Task description »
Go through the lines of the material and count the ones with the word "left". Give that count alone.

Supplied data »

════

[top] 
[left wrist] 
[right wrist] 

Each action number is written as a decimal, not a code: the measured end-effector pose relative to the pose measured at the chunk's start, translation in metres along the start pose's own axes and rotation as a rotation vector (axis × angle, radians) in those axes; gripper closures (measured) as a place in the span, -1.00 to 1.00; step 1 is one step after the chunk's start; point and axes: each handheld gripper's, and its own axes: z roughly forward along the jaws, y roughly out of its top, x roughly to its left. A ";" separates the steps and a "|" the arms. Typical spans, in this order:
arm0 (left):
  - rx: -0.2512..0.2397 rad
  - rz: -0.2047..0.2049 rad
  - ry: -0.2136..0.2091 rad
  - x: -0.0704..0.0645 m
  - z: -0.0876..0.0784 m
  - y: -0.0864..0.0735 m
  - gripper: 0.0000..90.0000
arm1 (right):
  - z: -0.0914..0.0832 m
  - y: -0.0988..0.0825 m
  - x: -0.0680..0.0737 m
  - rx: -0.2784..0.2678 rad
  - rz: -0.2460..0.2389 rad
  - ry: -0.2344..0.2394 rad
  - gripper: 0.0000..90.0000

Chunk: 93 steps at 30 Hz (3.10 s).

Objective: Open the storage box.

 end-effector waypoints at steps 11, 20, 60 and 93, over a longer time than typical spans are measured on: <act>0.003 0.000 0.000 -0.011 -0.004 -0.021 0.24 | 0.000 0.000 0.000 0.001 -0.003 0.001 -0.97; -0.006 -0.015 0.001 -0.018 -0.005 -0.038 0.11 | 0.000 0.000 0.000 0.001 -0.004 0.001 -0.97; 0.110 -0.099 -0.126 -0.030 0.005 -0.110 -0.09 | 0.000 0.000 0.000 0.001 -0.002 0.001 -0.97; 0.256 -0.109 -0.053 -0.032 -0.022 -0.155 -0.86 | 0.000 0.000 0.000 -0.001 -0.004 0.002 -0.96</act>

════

Output below »
3